» Requirement
Restate the entries below exactly. Images are not part of the copy.

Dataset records

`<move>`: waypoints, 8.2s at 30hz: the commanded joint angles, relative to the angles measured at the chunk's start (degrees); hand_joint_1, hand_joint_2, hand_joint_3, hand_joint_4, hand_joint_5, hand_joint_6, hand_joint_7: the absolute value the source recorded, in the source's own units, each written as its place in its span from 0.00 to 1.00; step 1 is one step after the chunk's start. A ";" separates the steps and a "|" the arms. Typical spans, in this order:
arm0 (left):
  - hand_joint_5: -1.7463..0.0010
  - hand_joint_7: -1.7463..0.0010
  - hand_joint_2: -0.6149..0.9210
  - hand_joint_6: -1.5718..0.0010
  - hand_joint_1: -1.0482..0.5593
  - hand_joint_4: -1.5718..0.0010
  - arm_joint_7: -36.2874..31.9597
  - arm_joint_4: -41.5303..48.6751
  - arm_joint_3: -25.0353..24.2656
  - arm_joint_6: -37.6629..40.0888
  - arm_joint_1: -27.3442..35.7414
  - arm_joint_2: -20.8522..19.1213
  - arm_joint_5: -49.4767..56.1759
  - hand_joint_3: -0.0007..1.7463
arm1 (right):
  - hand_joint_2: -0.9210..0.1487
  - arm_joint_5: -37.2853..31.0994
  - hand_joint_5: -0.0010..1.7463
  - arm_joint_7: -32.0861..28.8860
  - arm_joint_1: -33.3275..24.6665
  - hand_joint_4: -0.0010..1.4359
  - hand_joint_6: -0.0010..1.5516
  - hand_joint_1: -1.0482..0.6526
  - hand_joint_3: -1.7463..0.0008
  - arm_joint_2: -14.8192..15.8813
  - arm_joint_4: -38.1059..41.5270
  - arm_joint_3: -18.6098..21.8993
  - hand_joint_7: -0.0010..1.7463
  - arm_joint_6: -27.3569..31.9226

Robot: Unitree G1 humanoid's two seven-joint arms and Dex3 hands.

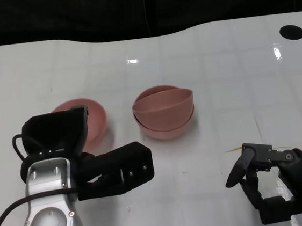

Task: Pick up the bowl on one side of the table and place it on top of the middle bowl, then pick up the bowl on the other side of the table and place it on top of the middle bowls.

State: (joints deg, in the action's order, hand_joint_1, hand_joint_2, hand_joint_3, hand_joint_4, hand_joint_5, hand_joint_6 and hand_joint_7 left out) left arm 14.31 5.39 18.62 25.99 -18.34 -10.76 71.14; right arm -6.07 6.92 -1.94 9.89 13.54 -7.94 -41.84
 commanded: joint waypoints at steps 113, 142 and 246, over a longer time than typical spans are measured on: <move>0.00 0.32 0.78 0.49 0.49 0.41 -31.43 9.25 3.39 -31.66 -6.95 -4.64 -20.52 0.45 | 0.47 -0.23 1.00 -0.30 0.68 0.62 0.52 0.50 0.26 -1.67 0.90 1.92 0.79 -0.93; 0.00 0.16 0.83 0.51 0.49 0.40 -34.21 22.61 5.21 -32.09 -12.83 -2.45 -22.80 0.34 | 0.47 -0.65 1.00 -0.47 0.16 0.62 0.52 0.50 0.26 -1.64 -0.07 1.96 0.78 -0.42; 0.00 0.14 0.77 0.47 0.58 0.44 -3.35 4.40 -19.85 -63.38 28.49 9.42 -84.69 0.58 | 0.44 2.17 1.00 2.49 2.21 0.59 0.52 0.52 0.31 -2.53 4.39 2.45 0.75 -0.33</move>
State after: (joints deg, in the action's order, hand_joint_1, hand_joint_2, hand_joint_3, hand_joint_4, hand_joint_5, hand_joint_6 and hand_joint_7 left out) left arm 10.20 9.07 -0.66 -36.47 10.33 -1.35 -13.00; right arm -4.09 10.06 -0.30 7.05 17.20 -6.54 -41.12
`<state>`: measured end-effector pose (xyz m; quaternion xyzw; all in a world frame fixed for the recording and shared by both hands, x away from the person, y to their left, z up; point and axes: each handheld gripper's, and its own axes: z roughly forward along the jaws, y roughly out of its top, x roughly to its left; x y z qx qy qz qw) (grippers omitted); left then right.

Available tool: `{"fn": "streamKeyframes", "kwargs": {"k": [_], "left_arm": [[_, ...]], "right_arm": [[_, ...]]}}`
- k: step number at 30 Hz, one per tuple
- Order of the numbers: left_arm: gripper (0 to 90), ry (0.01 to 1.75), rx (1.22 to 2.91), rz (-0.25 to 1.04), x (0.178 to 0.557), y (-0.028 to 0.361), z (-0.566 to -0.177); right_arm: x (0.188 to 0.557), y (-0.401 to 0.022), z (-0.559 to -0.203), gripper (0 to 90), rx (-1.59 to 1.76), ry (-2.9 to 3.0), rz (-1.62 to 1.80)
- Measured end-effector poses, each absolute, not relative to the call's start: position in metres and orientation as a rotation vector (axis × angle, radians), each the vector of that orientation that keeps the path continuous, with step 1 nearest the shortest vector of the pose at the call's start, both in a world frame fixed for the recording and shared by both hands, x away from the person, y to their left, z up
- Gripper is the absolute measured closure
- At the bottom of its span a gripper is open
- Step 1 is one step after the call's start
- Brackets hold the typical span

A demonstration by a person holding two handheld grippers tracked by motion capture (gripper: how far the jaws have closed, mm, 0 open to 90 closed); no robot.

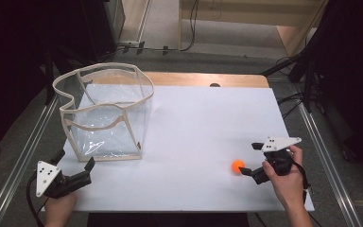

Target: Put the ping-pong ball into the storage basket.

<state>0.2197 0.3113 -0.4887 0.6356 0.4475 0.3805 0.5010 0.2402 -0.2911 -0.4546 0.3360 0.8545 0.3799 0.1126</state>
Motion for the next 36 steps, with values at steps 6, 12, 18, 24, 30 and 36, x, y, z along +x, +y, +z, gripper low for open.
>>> {"fn": "streamKeyframes", "kwargs": {"k": [6,12,18,24,30,36], "left_arm": [[0.0,1.073,1.542,0.926,0.219,0.31,-0.489],[0.0,1.068,1.542,0.924,0.219,0.31,-0.489],[0.0,1.067,1.542,0.922,0.219,0.311,-0.489],[0.0,1.066,1.544,0.921,0.219,0.311,-0.489],[0.0,1.066,1.543,0.921,0.219,0.311,-0.489],[0.0,1.066,1.543,0.92,0.219,0.311,-0.489]], "right_arm": [[0.244,-0.284,-0.457,0.0,0.973,2.568,1.066],[0.248,-0.279,-0.461,0.0,0.964,2.626,1.007],[0.251,-0.271,-0.465,0.0,0.938,2.683,0.928],[0.253,-0.266,-0.466,5.5,0.924,2.714,0.87],[0.257,-0.261,-0.472,13.4,0.943,2.756,0.763],[0.26,-0.257,-0.476,21.1,0.958,2.756,0.721]]}}
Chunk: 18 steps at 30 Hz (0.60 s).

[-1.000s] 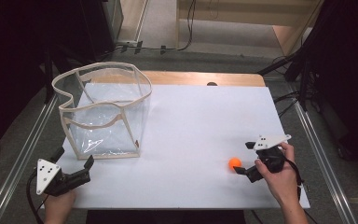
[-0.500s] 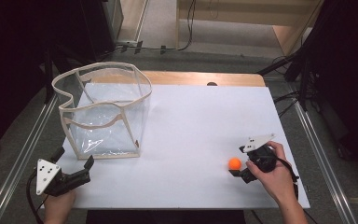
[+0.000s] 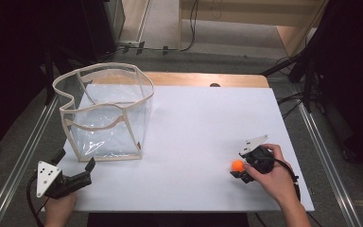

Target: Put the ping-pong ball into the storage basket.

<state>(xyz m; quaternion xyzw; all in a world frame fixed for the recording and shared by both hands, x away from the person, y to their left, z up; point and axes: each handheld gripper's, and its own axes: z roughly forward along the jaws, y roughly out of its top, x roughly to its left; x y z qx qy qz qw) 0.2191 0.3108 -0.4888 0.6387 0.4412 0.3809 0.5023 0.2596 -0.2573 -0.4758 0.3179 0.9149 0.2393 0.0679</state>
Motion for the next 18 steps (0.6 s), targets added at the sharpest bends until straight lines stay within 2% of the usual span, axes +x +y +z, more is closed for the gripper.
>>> {"fn": "streamKeyframes", "kwargs": {"k": [18], "left_arm": [[0.0,1.066,1.544,0.918,0.2192,0.311,-0.4888]], "right_arm": [[0.2659,-0.2509,-0.4839,38.9,0.959,2.795,0.555]]}}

» Result of the exercise
`<move>`: waypoints, 8.2s at 30hz: the commanded joint angles, relative to the angles measured at the chunk's start (degrees); hand_joint_1, hand_joint_2, hand_joint_3, hand_joint_4, hand_joint_5, hand_joint_6, hand_joint_7: the absolute value the source recorded, in the source's own units, each written as its place in its span from 0.00 to 1.00; step 1 is one step after the chunk's start. A ";" separates the steps and a "|" the arms. Typical spans, in this order:
arm0 (left):
  - hand_joint_5: -1.7463..0.0010
  - hand_joint_7: -1.7463..0.0010
  - hand_joint_2: -0.6149..0.9210
  - hand_joint_6: -1.5718..0.0010
  - hand_joint_1: -1.0482..0.5593
  - hand_joint_4: -1.5718..0.0010
  - arm_joint_7: -36.2874..31.9597
  - arm_joint_4: -41.5303..48.6751
  - arm_joint_3: -25.0353..24.2656
  - arm_joint_6: -37.6629..40.0888
  - arm_joint_1: -27.3442..35.7414
  - arm_joint_2: -20.8522..19.1213
  - arm_joint_5: -49.4767..56.1759
  - hand_joint_3: -0.0007..1.7463
arm1 (right):
  - hand_joint_2: -0.9210..0.1487
  - arm_joint_5: -37.2853..31.0994
  - hand_joint_5: -0.0010..1.7463
  - arm_joint_7: -32.0861..28.8860
  - arm_joint_1: -33.3275..24.6665
  - hand_joint_4: -0.0010..1.4359
  - hand_joint_6: -0.0010..1.5516
  - hand_joint_1: -1.0482..0.6526
  - hand_joint_3: -1.7463..0.0008
  - arm_joint_2: -14.8192..15.8813
  - arm_joint_4: -38.1059..41.5270
  - arm_joint_3: -18.6098..21.8993
  - hand_joint_7: -0.0010..1.7463
  - arm_joint_6: -27.3569..31.9226

Robot: Unitree G1 humanoid's two seven-joint arms and Dex3 hands.


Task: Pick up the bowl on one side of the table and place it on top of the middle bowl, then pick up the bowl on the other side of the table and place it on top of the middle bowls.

State: (joints deg, in the action's order, hand_joint_1, hand_joint_2, hand_joint_3, hand_joint_4, hand_joint_5, hand_joint_6 and hand_joint_7 left out) left arm 14.31 5.39 18.62 25.99 -18.34 -10.76 71.14; right arm -6.07 6.92 -1.94 9.89 13.54 -7.94 -41.84
 commanded: joint waypoints at steps 113, 142 and 246, over a longer time than typical spans are measured on: <move>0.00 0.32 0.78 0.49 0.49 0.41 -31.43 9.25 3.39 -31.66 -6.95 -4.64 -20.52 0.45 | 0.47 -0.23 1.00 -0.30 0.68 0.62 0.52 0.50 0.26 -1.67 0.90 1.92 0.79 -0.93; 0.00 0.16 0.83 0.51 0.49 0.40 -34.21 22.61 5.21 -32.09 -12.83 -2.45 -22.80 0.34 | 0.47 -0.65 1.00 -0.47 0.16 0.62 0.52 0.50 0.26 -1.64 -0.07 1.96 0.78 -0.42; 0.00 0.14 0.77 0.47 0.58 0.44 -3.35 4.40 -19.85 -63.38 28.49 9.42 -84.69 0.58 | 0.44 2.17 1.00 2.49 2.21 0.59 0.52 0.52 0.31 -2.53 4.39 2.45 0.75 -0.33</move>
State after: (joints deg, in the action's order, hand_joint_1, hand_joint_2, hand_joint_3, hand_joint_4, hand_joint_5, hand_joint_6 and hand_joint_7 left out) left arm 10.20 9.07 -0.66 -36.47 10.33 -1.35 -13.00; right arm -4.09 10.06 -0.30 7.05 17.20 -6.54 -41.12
`<state>`: measured end-effector pose (xyz m; quaternion xyzw; all in a world frame fixed for the recording and shared by both hands, x away from the person, y to their left, z up; point and axes: each handheld gripper's, and its own axes: z roughly forward along the jaws, y roughly out of its top, x roughly to its left; x y z qx qy qz qw) (grippers omitted); left then right.

Available tool: `{"fn": "streamKeyframes", "kwargs": {"k": [_], "left_arm": [[_, ...]], "right_arm": [[_, ...]]}}`
- k: step number at 30 Hz, one per tuple
- Order of the numbers: left_arm: gripper (0 to 90), ry (0.01 to 1.75), rx (1.22 to 2.91), rz (-0.25 to 1.04), x (0.178 to 0.557), y (-0.028 to 0.361), z (-0.566 to -0.177); right_arm: x (0.188 to 0.557), y (-0.401 to 0.022), z (-0.559 to -0.203), gripper (0 to 90), rx (-1.59 to 1.76), ry (-2.9 to 3.0), rz (-1.62 to 1.80)
- Measured end-effector poses, each absolute, not relative to the call's start: position in metres and orientation as a rotation vector (axis × angle, radians), each the vector of that orientation that keeps the path continuous, with step 1 nearest the shortest vector of the pose at the call's start, both in a world frame fixed for the recording and shared by both hands, x away from the person, y to their left, z up
- Gripper is the absolute measured closure
- At the bottom of its span a gripper is open
- Step 1 is one step after the call's start
- Brackets hold the typical span

A demonstration by a person holding two handheld grippers tracked by motion capture (gripper: how far the jaws have closed, mm, 0 open to 90 closed); no robot.


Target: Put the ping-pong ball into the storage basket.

<state>0.2197 0.3113 -0.4887 0.6356 0.4475 0.3805 0.5010 0.2402 -0.2911 -0.4546 0.3360 0.8545 0.3799 0.1126</state>
Motion for the next 36 steps, with values at steps 6, 12, 18, 24, 30 and 36, x, y, z along +x, +y, +z, gripper low for open.
>>> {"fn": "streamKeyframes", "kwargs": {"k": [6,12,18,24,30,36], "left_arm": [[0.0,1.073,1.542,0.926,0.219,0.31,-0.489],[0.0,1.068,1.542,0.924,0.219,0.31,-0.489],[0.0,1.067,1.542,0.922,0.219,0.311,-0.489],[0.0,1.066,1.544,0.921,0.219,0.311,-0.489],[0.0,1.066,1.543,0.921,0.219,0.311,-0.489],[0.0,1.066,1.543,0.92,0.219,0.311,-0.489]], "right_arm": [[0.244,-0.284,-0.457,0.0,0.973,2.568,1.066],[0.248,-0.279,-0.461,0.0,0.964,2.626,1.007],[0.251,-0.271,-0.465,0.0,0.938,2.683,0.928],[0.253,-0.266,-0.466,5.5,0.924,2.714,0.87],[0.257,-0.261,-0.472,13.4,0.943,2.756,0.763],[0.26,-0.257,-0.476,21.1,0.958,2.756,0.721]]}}
Chunk: 18 steps at 30 Hz (0.60 s).

[-1.000s] 
[-0.500s] 
[+0.000s] 

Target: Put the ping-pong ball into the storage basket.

<state>(xyz m; quaternion xyzw; all in a world frame fixed for the recording and shared by both hands, x away from the person, y to their left, z up; point and axes: each handheld gripper's, and its own axes: z roughly forward along the jaws, y roughly out of its top, x roughly to its left; x y z qx qy qz qw) 0.2191 0.3108 -0.4888 0.6387 0.4412 0.3809 0.5023 0.2596 -0.2573 -0.4758 0.3179 0.9149 0.2393 0.0679</state>
Motion for the next 18 steps (0.6 s), targets added at the sharpest bends until straight lines stay within 2% of the usual span, axes +x +y +z, more is closed for the gripper.
>>> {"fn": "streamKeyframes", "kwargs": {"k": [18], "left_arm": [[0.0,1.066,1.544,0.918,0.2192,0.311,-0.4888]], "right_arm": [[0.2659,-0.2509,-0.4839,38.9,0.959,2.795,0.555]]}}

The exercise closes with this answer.